According to Andrew Gribble’s report from


“The trio is accused of physically attacking Jurgens with ‘punches to the head and face’ and kicks to the ribs and back and stealing his backpack, which contained an Apple MacBook Pro.  Jurgens was knocked unconscious and was treated for several cuts, a mild concussion and severe swelling.

Both Hayes and Williams confessed to committing the crime, according to the arrest warrant.

In a separate incident, Williams physically attacked Paul with ‘punches to the head and face’ while Hayes and Pettway waited in a car ‘with knowledge of Williams’ intent.’  Williams came away with Paul’s wallet, which contained cash, a UA student action card and various credit and debit cards.

Williams later used Paul’s UA card and debit card to purchase snacks from a vending machine on the first floor of Bryant Hall.

With knowledge that it was stolen, Calloway, who was not involved in the robberies, admitted to using Paul’s UA card for numerous purchases.”

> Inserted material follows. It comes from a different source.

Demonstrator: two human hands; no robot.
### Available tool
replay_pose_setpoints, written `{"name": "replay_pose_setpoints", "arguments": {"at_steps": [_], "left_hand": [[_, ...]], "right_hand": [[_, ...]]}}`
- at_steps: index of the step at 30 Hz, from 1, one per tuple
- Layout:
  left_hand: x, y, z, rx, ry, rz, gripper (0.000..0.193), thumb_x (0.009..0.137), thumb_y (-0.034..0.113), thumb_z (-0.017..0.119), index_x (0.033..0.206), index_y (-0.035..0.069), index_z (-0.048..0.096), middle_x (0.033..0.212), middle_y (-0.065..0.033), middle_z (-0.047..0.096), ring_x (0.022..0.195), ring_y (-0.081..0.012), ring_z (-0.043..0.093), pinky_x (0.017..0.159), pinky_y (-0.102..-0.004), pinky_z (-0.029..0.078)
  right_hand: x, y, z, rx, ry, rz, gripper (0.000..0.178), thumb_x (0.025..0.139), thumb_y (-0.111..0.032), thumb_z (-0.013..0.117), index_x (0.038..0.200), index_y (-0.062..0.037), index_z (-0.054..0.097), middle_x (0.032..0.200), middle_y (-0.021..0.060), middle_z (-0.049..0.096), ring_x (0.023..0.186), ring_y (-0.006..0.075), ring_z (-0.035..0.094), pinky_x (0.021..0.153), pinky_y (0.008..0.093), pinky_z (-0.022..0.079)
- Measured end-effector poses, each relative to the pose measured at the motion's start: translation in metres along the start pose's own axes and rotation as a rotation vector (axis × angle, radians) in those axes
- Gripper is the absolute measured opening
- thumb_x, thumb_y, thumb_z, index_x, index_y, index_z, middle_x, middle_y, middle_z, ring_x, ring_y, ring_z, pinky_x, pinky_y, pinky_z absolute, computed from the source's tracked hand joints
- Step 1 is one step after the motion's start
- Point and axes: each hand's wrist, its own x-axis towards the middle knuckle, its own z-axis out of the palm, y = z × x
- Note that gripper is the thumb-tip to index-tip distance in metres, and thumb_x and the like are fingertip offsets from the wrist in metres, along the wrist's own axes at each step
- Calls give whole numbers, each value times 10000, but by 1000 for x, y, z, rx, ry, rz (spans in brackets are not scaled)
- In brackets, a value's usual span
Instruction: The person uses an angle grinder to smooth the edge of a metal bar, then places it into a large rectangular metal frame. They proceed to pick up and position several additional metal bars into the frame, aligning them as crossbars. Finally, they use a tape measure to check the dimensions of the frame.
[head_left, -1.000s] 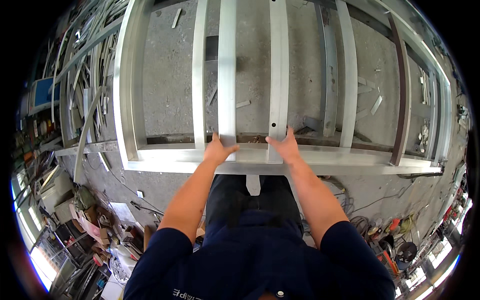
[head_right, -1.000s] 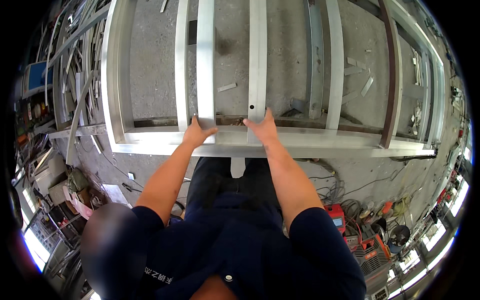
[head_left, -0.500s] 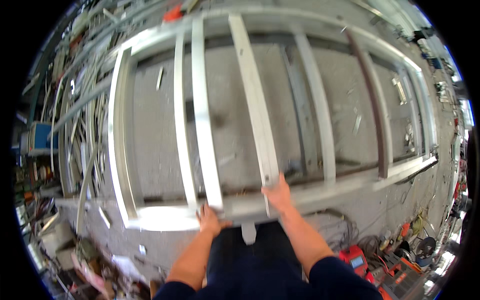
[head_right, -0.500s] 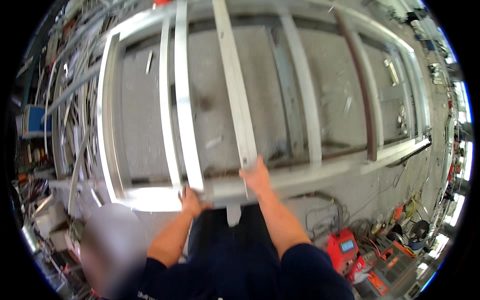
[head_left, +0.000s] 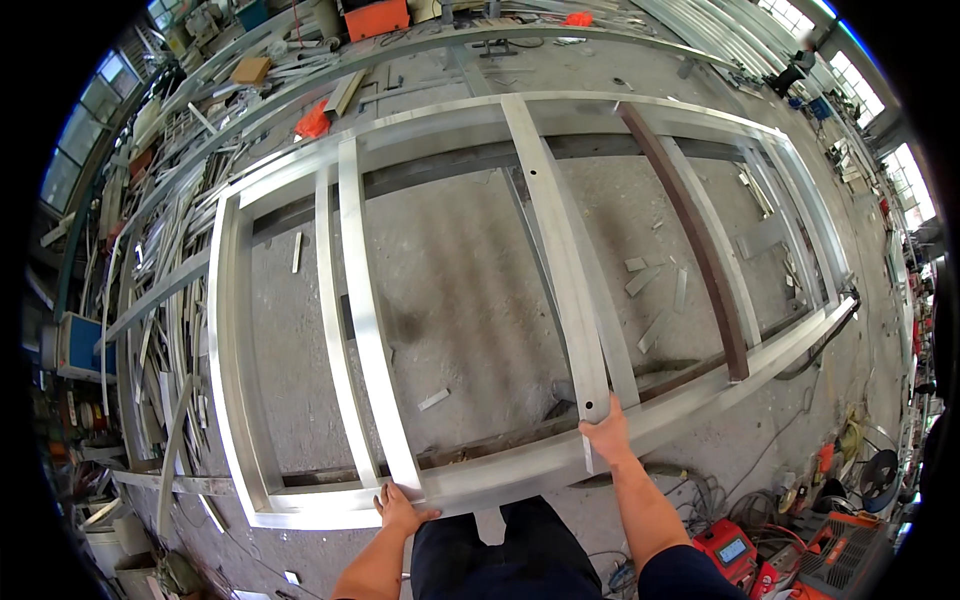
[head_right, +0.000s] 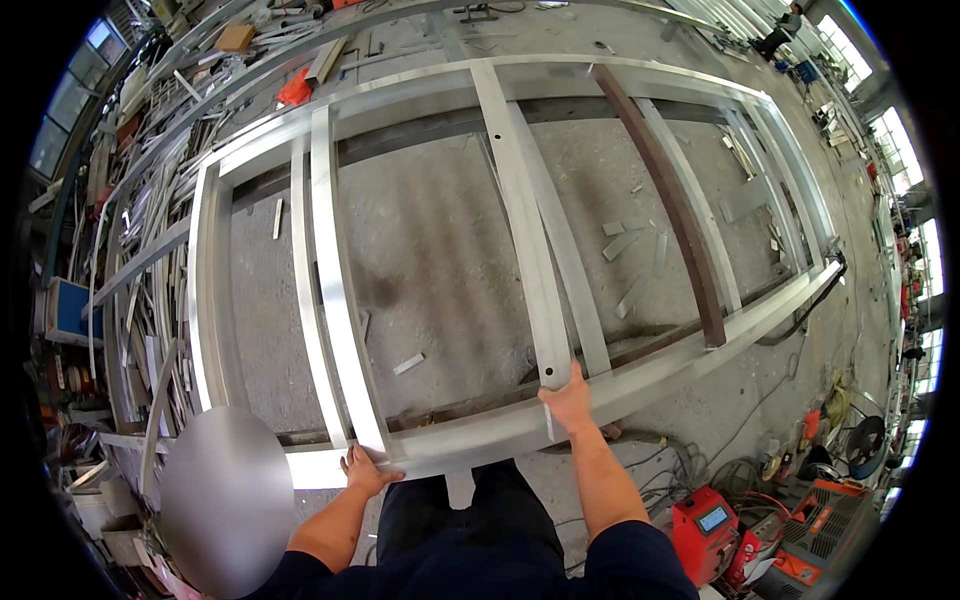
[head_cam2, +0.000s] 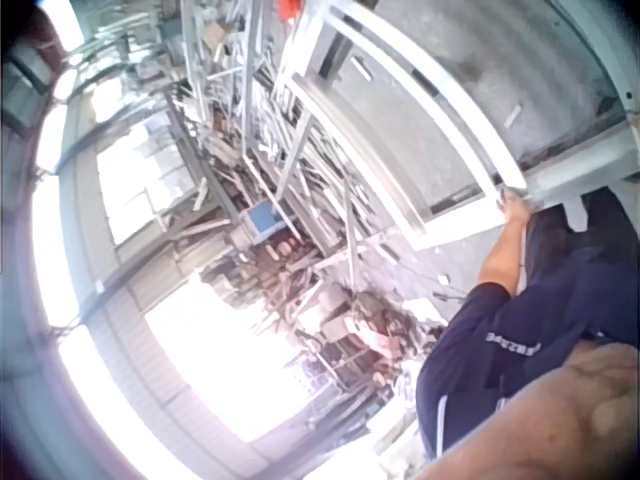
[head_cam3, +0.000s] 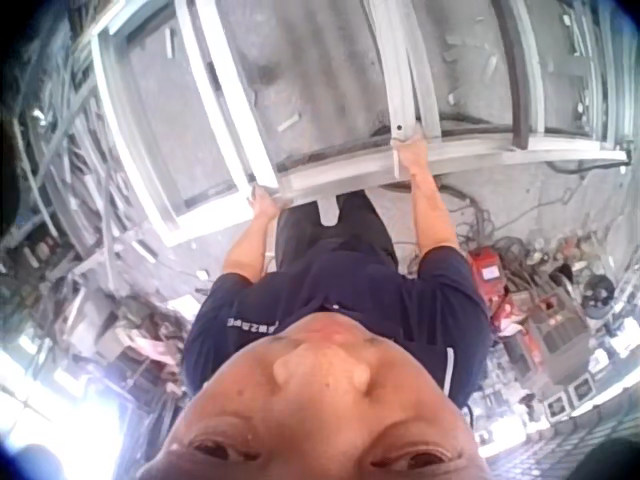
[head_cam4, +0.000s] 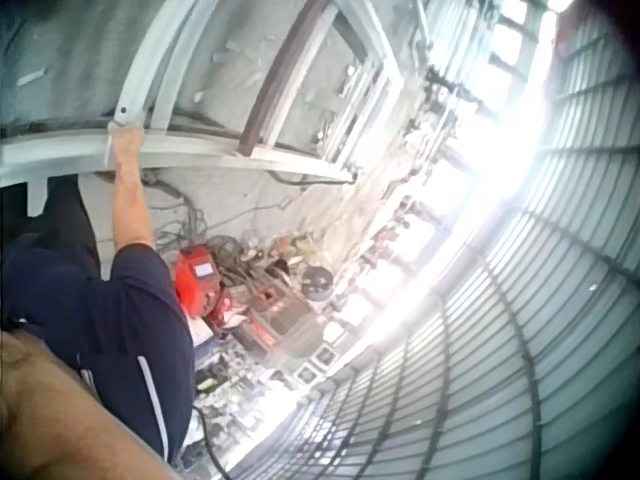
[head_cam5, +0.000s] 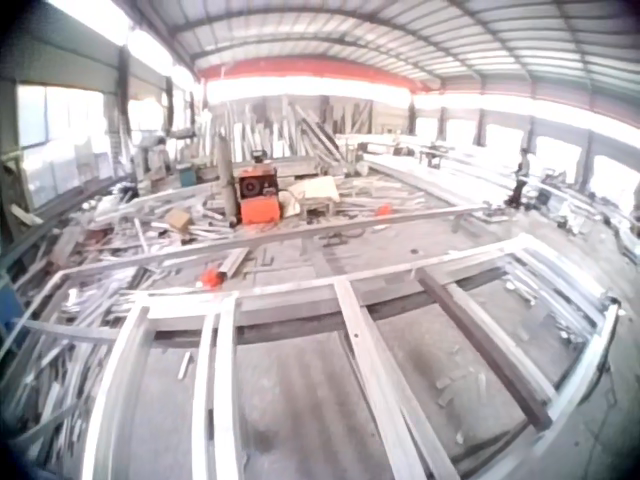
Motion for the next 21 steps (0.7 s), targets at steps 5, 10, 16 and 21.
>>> {"name": "replay_pose_setpoints", "arguments": {"at_steps": [5,10,16,21], "left_hand": [[6,-8,12,40,15,16,1452,551,603,895,1509,-109,69,1578,-260,230,1510,-341,138,1232,-485,47],[6,-3,13,49,45,30,1457,532,605,903,1499,-124,93,1564,-269,251,1495,-354,181,1225,-478,75],[6,1,16,58,31,-3,1443,536,599,905,1505,-104,99,1576,-252,241,1508,-326,151,1229,-474,67],[6,1,16,61,32,-8,1441,538,597,905,1509,-93,94,1585,-239,234,1513,-318,143,1232,-470,61]], "right_hand": [[26,24,-29,-62,-37,35,828,651,-195,767,1397,-41,443,1108,250,676,1046,407,655,907,442,522],[47,46,-46,-109,-35,11,908,646,-217,781,1450,-37,399,1148,267,661,1093,409,635,939,432,506],[70,47,-54,-117,-114,35,950,655,-228,795,1473,-12,362,1184,265,649,1137,404,616,969,427,487],[79,56,-52,-128,-140,9,951,671,-236,795,1474,-1,343,1194,260,645,1140,407,611,968,431,487]]}}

We’re big believers in second chances around here, but getting a second chance in life has nothing to do with getting a second chance to represent a university as a member of its football team.  If Hayes and Williams admitted to the beatings, they should be dismissed from Alabama’s football team immediately.  Period.  End of story.  (That’s not to say Pettway and Calloway shouldn’t get the heave-ho, too — they should — but violence is a more pressing issue than theft in this writer’s eyes.  And if Hayes and Williams admitted to their roles in those beatings, they should be booted ASAP.)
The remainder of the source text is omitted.